_Material for the task_
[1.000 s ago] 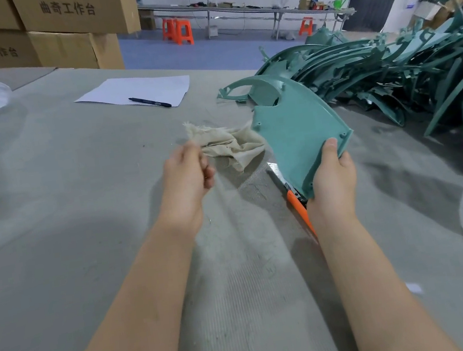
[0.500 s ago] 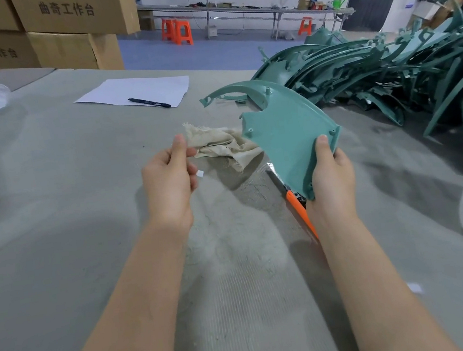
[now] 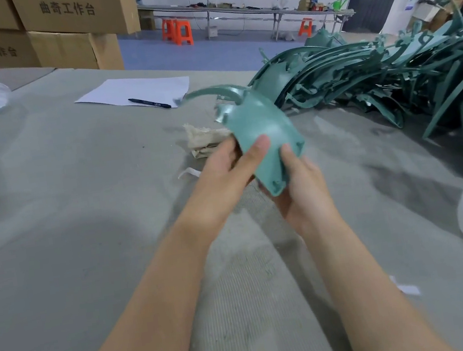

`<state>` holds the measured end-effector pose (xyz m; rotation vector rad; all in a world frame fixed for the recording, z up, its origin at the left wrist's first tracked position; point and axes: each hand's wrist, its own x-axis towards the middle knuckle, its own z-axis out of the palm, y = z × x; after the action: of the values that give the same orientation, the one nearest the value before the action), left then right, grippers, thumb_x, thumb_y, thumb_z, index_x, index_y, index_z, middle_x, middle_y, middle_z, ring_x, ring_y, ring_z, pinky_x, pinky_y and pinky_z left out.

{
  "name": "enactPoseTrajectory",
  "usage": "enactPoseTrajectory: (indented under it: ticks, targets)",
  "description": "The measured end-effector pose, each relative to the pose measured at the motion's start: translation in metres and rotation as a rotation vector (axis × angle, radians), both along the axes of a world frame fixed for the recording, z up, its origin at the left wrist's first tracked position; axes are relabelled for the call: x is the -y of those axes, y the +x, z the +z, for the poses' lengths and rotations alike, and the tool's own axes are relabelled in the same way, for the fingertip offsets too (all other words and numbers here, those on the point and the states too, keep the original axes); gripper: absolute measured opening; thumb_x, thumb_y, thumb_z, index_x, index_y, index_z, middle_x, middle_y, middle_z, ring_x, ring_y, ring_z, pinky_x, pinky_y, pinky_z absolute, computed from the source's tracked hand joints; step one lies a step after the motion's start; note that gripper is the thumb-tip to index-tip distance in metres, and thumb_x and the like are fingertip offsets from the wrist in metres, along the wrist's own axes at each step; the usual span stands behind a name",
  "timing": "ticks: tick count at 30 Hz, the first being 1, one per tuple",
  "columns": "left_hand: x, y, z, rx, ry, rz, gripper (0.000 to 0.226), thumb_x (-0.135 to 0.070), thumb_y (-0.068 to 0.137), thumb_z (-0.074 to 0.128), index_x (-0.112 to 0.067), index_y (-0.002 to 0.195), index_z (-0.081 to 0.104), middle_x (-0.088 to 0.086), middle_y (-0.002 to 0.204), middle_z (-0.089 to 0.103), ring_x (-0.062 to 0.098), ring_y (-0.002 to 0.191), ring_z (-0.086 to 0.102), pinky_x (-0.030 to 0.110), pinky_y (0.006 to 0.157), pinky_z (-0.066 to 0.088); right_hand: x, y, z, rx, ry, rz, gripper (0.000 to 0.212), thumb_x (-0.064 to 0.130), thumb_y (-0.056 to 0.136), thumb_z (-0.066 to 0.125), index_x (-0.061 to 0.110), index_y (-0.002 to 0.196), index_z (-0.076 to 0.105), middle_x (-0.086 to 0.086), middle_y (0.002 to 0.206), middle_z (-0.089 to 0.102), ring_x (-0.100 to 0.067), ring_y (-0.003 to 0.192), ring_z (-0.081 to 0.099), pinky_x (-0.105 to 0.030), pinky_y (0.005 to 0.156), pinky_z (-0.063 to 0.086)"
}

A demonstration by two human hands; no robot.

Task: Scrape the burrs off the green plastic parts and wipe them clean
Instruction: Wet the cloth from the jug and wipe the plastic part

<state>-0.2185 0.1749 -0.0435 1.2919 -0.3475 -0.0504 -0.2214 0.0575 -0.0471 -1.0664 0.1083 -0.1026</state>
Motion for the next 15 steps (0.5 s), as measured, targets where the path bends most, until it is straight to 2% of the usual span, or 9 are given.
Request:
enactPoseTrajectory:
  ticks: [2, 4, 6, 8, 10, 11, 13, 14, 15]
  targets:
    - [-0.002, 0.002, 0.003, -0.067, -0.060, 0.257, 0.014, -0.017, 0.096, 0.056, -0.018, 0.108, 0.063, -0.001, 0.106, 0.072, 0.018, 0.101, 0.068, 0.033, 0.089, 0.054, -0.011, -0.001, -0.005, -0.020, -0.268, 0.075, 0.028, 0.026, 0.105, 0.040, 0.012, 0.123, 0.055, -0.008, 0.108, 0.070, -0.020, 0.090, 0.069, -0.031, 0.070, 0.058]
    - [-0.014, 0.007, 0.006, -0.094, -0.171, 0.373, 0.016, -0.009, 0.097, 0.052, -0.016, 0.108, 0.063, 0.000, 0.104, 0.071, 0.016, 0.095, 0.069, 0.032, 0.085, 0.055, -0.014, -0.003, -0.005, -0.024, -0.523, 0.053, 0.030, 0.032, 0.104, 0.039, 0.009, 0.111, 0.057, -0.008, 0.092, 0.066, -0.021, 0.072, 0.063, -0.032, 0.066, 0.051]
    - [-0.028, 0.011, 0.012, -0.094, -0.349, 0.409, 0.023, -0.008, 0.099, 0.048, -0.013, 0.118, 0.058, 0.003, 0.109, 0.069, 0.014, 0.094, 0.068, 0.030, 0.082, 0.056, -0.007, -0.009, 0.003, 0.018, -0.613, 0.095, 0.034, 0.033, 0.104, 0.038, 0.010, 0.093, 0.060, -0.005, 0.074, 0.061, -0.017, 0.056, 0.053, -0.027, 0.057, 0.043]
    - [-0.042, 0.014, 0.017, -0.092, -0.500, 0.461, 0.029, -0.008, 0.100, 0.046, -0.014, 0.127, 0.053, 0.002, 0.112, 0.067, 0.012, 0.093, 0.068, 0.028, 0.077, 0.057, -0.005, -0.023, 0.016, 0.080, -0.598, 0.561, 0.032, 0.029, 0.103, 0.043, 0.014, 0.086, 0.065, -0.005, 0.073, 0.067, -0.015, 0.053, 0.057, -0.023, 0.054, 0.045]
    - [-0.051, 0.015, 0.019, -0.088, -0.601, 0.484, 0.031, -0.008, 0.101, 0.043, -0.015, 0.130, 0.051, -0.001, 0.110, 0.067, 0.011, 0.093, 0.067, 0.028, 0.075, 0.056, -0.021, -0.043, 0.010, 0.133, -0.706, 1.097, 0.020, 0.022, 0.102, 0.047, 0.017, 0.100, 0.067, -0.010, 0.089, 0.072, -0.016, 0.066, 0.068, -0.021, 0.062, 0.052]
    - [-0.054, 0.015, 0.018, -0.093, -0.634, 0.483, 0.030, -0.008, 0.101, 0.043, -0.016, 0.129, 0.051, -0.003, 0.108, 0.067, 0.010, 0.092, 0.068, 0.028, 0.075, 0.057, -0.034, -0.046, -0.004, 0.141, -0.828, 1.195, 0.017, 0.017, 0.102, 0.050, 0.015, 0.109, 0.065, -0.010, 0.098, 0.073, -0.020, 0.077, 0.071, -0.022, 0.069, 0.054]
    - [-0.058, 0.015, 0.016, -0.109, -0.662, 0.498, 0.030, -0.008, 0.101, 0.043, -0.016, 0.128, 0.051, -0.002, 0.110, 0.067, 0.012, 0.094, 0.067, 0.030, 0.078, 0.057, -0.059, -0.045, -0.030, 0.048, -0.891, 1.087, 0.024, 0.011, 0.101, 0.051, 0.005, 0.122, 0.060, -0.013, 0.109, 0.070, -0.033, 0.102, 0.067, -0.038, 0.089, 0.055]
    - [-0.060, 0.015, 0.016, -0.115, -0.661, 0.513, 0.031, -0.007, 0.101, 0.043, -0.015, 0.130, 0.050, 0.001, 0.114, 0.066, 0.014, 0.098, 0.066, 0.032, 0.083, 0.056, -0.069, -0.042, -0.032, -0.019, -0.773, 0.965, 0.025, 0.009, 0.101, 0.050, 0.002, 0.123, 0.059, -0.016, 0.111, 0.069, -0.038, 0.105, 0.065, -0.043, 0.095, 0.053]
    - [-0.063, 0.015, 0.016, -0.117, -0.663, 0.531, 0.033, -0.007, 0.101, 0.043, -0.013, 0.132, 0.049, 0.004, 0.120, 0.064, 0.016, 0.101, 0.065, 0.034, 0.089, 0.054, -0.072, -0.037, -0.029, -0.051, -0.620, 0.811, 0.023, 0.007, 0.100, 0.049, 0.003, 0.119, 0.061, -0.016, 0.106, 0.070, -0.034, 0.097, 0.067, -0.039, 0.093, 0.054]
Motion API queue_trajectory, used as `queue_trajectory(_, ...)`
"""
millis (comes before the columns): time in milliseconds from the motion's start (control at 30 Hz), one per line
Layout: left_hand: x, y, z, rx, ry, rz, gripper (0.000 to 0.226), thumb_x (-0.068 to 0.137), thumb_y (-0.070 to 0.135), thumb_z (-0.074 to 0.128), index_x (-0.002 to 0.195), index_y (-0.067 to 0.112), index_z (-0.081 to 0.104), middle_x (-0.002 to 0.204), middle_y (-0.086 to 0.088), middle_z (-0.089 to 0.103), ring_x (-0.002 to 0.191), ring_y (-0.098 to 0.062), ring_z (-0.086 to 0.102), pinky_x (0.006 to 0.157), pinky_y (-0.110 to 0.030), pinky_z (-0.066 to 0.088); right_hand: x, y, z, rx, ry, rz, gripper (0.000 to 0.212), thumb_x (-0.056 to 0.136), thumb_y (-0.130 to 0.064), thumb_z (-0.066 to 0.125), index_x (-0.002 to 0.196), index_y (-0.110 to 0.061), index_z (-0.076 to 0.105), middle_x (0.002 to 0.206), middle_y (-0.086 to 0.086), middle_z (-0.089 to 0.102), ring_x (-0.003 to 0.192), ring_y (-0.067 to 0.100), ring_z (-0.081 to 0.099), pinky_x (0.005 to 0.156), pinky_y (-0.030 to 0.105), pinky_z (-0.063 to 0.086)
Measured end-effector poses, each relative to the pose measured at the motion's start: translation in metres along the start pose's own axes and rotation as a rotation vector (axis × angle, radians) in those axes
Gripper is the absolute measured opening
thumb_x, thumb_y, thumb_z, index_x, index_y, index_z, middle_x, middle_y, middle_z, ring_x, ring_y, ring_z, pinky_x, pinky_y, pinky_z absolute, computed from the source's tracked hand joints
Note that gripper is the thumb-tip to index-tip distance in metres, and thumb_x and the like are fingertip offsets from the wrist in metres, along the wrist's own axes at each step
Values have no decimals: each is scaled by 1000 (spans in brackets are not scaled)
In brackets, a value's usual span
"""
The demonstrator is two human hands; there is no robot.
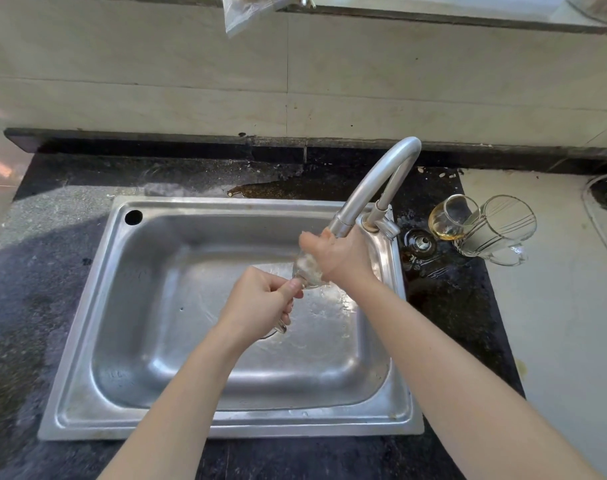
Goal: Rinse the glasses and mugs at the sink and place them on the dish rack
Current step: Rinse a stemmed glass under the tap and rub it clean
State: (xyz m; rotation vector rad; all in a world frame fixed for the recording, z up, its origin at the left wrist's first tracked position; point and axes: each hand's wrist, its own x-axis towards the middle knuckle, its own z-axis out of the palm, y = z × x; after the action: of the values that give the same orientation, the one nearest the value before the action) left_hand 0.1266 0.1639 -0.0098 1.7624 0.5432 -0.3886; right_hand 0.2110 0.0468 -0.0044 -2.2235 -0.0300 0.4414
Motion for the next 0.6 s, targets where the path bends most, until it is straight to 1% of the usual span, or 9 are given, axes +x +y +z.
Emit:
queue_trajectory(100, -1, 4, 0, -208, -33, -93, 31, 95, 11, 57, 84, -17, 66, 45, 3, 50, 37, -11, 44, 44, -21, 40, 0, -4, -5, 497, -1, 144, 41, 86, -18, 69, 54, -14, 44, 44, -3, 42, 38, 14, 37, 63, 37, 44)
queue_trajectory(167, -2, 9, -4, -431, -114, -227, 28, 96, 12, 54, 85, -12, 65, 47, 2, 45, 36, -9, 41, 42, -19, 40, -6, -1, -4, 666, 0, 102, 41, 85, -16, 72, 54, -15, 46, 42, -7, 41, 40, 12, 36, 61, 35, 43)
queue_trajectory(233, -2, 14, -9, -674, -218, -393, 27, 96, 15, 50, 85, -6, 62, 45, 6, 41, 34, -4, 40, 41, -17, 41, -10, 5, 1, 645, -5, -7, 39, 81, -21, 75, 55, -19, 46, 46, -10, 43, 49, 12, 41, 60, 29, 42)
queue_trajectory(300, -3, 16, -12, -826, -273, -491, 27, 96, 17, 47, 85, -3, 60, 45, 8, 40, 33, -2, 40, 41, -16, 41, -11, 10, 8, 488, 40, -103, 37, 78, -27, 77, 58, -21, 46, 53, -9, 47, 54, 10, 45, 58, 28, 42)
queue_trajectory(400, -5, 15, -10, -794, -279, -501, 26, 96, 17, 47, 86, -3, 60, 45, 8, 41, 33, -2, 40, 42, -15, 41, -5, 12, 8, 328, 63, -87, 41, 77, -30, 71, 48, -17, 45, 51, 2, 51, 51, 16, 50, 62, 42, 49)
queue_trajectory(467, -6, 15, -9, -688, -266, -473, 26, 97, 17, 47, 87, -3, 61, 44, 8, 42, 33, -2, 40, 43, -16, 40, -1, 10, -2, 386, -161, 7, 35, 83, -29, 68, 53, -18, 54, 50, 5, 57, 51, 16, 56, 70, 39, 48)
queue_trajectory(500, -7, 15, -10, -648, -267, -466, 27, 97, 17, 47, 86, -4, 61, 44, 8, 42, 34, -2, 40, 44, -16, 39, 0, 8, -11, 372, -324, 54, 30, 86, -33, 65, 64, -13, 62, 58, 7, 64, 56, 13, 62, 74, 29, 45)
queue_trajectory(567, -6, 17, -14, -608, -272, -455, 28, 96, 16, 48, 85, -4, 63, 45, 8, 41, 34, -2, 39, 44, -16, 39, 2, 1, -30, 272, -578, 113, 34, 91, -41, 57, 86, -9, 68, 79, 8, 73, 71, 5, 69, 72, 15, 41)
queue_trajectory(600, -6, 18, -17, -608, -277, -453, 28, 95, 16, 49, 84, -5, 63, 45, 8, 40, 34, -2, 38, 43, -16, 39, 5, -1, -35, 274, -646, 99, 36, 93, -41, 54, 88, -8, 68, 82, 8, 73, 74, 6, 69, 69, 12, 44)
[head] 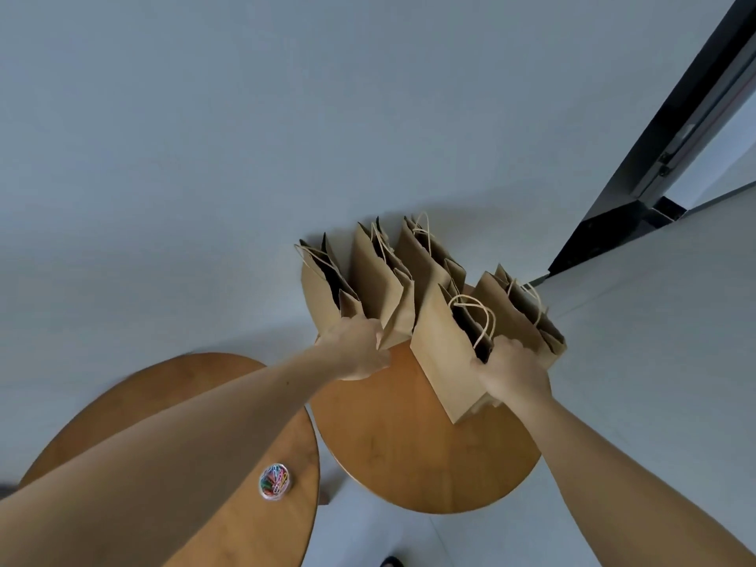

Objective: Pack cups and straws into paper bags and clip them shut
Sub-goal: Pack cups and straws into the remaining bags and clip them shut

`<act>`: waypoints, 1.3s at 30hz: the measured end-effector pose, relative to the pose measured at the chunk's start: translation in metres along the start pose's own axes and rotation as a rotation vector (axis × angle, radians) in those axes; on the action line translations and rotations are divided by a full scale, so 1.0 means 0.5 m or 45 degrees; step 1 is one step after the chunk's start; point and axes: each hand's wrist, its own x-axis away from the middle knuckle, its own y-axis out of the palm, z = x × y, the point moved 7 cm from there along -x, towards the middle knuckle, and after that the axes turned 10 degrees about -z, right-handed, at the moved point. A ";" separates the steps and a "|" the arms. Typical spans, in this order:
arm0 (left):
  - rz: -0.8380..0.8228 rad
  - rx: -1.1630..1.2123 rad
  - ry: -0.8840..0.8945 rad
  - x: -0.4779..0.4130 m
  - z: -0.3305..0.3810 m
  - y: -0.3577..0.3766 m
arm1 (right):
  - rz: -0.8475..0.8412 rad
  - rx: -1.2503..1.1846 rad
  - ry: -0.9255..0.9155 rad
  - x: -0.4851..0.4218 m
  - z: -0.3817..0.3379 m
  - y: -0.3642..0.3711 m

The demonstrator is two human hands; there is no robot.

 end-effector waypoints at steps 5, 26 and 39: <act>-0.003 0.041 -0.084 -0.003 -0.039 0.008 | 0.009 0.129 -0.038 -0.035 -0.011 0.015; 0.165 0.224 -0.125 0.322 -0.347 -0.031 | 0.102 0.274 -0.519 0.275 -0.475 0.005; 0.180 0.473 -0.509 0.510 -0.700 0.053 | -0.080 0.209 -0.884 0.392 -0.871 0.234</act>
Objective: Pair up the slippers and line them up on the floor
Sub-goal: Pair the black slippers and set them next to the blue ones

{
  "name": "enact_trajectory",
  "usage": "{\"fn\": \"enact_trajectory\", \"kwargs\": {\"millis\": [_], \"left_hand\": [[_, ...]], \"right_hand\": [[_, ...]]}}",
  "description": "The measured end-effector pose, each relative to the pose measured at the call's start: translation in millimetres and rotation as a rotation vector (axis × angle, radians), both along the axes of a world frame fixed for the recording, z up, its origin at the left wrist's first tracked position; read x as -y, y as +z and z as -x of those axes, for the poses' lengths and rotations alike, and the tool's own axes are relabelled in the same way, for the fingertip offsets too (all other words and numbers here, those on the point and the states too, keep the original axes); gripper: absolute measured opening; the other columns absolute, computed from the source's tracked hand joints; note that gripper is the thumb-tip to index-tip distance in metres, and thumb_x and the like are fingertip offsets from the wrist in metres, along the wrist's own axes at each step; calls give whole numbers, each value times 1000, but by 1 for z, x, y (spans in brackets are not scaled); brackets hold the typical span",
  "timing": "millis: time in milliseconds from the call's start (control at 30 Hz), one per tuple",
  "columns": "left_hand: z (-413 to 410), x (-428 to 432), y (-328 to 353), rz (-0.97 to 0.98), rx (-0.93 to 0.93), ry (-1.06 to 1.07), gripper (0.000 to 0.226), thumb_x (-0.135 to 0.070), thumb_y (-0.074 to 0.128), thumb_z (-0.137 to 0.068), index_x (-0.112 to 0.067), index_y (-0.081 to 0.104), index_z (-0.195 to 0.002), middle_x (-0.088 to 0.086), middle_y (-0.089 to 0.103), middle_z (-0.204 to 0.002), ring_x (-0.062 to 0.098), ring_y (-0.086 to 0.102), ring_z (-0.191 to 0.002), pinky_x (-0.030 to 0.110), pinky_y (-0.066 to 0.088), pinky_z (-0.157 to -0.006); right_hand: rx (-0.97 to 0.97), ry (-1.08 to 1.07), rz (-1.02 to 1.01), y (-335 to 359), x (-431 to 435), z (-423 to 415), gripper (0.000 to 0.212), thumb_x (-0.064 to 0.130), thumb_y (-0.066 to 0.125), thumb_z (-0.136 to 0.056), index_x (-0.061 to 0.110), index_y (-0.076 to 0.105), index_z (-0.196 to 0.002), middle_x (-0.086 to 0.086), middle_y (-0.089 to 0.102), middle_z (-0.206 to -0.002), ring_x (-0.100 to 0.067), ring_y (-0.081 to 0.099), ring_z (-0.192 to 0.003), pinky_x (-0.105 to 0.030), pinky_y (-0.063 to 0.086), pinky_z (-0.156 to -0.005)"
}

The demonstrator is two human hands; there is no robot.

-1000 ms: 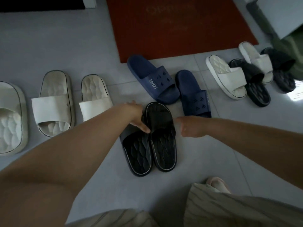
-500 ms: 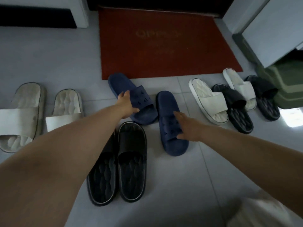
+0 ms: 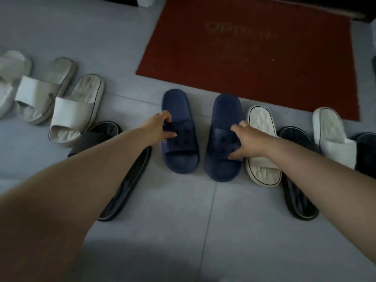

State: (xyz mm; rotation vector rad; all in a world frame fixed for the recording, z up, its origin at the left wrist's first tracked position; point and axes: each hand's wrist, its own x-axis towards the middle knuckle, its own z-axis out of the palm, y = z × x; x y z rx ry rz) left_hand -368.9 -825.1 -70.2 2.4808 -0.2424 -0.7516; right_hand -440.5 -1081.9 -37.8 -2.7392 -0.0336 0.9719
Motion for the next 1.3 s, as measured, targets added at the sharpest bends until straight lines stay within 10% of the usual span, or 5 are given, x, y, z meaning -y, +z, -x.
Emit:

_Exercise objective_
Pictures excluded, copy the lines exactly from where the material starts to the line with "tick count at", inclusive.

_Task response_
[1.000 s ago] 
[0.500 s ago] 
[now] 

`<state>` holds the measured end-effector pose (xyz m; rotation vector rad; all in a world frame fixed for the recording, z up, its origin at the left wrist's first tracked position; point and axes: each hand's wrist, its own x-axis towards the middle knuckle, its own z-axis out of the palm, y = z × x; after the action: of the values that give the same orientation, the one nearest the value before the action), left then right, grippers, thumb_x, thumb_y, thumb_z, index_x, index_y, index_z, middle_x, middle_y, middle_z, ring_x, ring_y, ring_z, pinky_x, pinky_y and pinky_z left out.

{
  "name": "enactPoseTrajectory",
  "usage": "enactPoseTrajectory: (indented under it: ticks, targets)",
  "description": "The measured end-effector pose, each relative to the pose measured at the motion's start: translation in metres and rotation as a rotation vector (axis × angle, radians), both along the axes of a world frame fixed for the recording, z up, its origin at the left wrist's first tracked position; axes are relabelled for the call: x is the -y of those axes, y the +x, z the +z, for the poses' lengths and rotations alike, and the tool's own axes are relabelled in the same way, for the fingertip offsets too (all other words and numbers here, those on the point and the states too, keep the original axes); gripper: absolute measured opening; thumb_x, thumb_y, thumb_z, index_x, index_y, index_z, middle_x, middle_y, middle_z, ring_x, ring_y, ring_z, pinky_x, pinky_y, pinky_z absolute, computed from the source's tracked hand joints; step one lies a step after the motion's start; note that gripper is the thumb-tip to index-tip distance in metres, and thumb_x and the like are fingertip offsets from the wrist in metres, along the wrist's own axes at each step; the usual span stands behind a name",
  "timing": "ticks: tick count at 30 Hz, the first being 1, one per tuple",

This answer is complete as it stands.